START DATA EXCERPTS

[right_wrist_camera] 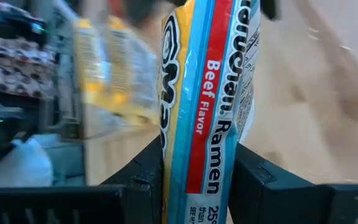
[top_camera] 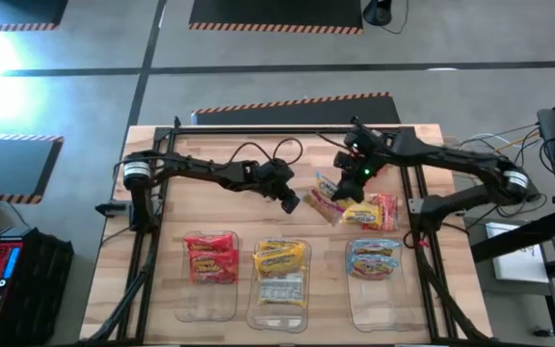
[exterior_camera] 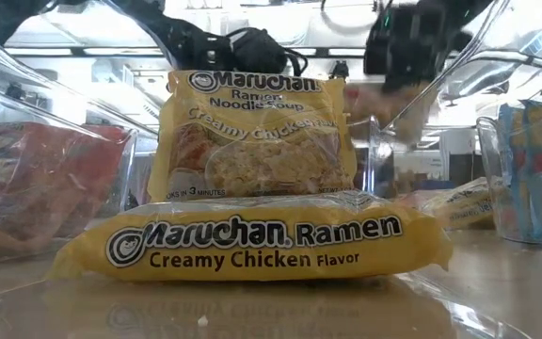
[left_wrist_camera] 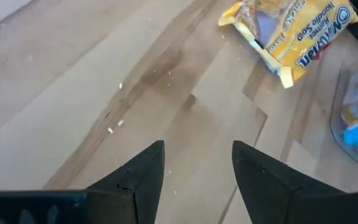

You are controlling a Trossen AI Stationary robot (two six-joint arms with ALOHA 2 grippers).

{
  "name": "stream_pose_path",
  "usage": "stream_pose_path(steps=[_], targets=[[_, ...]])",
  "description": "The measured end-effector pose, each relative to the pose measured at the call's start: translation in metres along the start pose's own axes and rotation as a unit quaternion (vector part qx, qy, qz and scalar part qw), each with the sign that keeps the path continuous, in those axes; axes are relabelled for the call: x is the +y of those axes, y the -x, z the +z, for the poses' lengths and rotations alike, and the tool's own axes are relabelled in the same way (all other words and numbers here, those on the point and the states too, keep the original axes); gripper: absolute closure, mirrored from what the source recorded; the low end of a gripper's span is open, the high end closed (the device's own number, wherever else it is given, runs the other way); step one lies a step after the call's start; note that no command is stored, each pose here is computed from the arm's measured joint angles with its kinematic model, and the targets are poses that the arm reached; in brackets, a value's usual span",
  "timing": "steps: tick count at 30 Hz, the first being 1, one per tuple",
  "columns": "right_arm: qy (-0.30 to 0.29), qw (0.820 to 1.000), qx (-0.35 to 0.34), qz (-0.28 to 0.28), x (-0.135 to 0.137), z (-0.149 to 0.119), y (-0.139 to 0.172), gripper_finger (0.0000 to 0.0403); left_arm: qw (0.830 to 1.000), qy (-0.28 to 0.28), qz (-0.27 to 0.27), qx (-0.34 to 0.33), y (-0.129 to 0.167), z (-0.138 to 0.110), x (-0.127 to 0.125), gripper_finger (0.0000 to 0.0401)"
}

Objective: Sort Maruchan noodles
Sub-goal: Put the blue noodle pack into the right transparent bin

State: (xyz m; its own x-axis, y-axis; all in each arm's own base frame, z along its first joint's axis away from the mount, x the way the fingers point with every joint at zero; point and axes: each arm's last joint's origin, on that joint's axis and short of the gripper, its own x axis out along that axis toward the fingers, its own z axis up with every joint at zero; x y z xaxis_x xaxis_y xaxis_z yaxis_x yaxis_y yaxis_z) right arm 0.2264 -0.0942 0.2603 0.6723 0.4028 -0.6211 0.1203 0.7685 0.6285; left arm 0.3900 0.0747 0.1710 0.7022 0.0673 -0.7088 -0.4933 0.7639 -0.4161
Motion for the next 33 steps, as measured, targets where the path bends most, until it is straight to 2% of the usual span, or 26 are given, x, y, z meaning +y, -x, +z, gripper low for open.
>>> stream_pose_path(steps=[4,9,15,25,30,33], targets=[[-0.005,1.000,-0.003,0.002,0.039,-0.007,0.001,0.0293,1.000,0.001,0.007,0.010,-0.001,-0.006,0.004,0.0230],[-0.007,0.999,0.026,0.017,0.084,-0.025,-0.003,0.0293,1.000,0.002,0.011,0.017,-0.002,-0.011,0.007,0.0230],[-0.016,0.997,0.078,0.018,0.120,-0.051,-0.018,0.0293,1.000,-0.013,0.012,0.019,-0.003,-0.012,0.008,0.0230],[-0.101,0.976,0.193,0.011,0.154,-0.094,-0.029,0.0291,0.999,-0.039,0.012,0.024,-0.003,-0.014,0.008,0.0230],[-0.097,0.962,0.255,-0.026,0.158,-0.114,-0.030,0.0290,0.999,-0.034,0.013,0.024,-0.003,-0.014,0.008,0.0230],[-0.077,0.963,0.258,-0.027,0.160,-0.118,-0.030,0.0291,0.999,-0.025,0.013,0.024,-0.003,-0.014,0.008,0.0230]])
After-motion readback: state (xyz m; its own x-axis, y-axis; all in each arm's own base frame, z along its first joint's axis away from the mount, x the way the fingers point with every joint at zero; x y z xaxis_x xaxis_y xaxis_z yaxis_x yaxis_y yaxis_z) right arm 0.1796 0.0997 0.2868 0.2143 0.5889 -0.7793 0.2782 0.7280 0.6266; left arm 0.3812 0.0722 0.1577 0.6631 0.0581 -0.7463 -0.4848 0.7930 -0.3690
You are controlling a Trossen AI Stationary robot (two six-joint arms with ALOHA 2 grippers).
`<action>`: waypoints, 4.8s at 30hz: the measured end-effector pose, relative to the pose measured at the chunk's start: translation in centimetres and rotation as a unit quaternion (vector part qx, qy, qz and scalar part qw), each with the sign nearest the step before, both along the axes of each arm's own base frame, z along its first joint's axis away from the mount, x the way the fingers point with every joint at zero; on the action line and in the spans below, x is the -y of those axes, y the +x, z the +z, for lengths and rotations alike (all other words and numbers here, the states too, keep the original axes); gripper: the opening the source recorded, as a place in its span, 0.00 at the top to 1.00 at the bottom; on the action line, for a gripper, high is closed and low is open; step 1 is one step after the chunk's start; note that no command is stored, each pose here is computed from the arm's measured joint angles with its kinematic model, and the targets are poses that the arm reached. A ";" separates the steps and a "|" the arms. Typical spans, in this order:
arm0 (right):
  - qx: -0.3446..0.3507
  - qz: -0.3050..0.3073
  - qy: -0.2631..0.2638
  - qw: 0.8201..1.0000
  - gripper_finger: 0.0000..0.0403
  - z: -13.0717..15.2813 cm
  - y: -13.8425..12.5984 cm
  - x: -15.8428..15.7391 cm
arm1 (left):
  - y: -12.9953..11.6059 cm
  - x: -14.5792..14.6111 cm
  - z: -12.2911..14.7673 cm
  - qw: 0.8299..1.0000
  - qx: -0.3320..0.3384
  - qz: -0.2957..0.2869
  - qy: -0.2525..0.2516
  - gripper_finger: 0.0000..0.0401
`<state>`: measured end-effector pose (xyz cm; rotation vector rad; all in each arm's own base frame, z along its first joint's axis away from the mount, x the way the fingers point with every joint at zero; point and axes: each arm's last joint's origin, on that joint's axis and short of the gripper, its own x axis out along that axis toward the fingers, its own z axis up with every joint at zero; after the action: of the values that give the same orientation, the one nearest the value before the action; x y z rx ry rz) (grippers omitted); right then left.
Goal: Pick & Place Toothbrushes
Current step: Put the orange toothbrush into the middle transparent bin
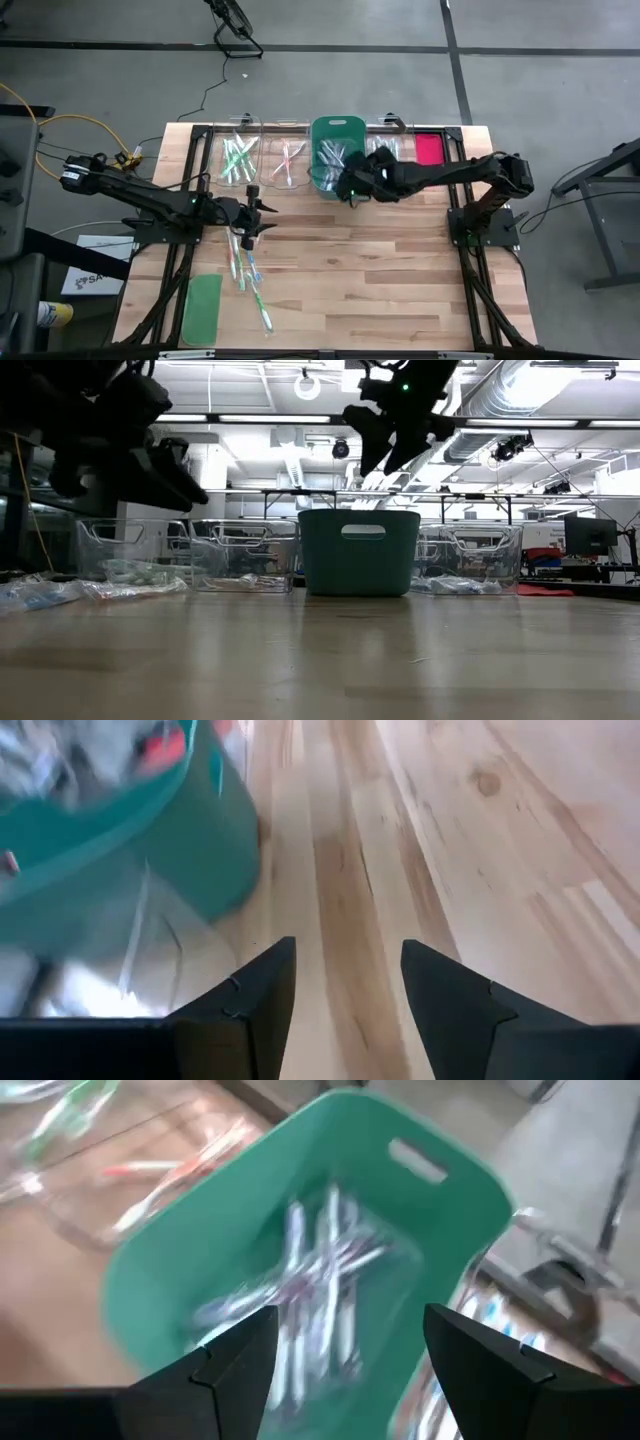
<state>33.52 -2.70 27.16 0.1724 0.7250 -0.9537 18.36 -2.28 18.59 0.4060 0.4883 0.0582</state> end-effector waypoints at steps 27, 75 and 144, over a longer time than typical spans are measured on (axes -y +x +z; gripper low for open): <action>0.112 0.023 -0.047 0.992 0.39 -1.4 -0.3 -11.9 | 0.2 -0.4 -5.1 0.871 -0.120 0.389 -0.275 0.56; 0.101 0.075 -0.027 0.992 0.39 -3.1 0.1 -14.9 | 6.1 1.4 1.9 0.970 -0.056 0.066 -0.229 0.98; 0.095 0.075 -0.034 0.992 0.39 -3.1 0.4 -14.3 | 7.3 -18.0 4.9 0.819 -0.384 -0.178 0.388 0.61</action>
<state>33.93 11.63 24.09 0.1450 0.5224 -0.8044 25.63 15.69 23.45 1.3503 1.1864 -0.2975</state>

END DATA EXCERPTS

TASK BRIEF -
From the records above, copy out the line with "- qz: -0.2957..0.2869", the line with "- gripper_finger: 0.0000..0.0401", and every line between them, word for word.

FINISHED TASK -
  - qz: -0.2957..0.2869
  - qy: -0.2525..0.2516
  - gripper_finger: 0.0000..0.0401

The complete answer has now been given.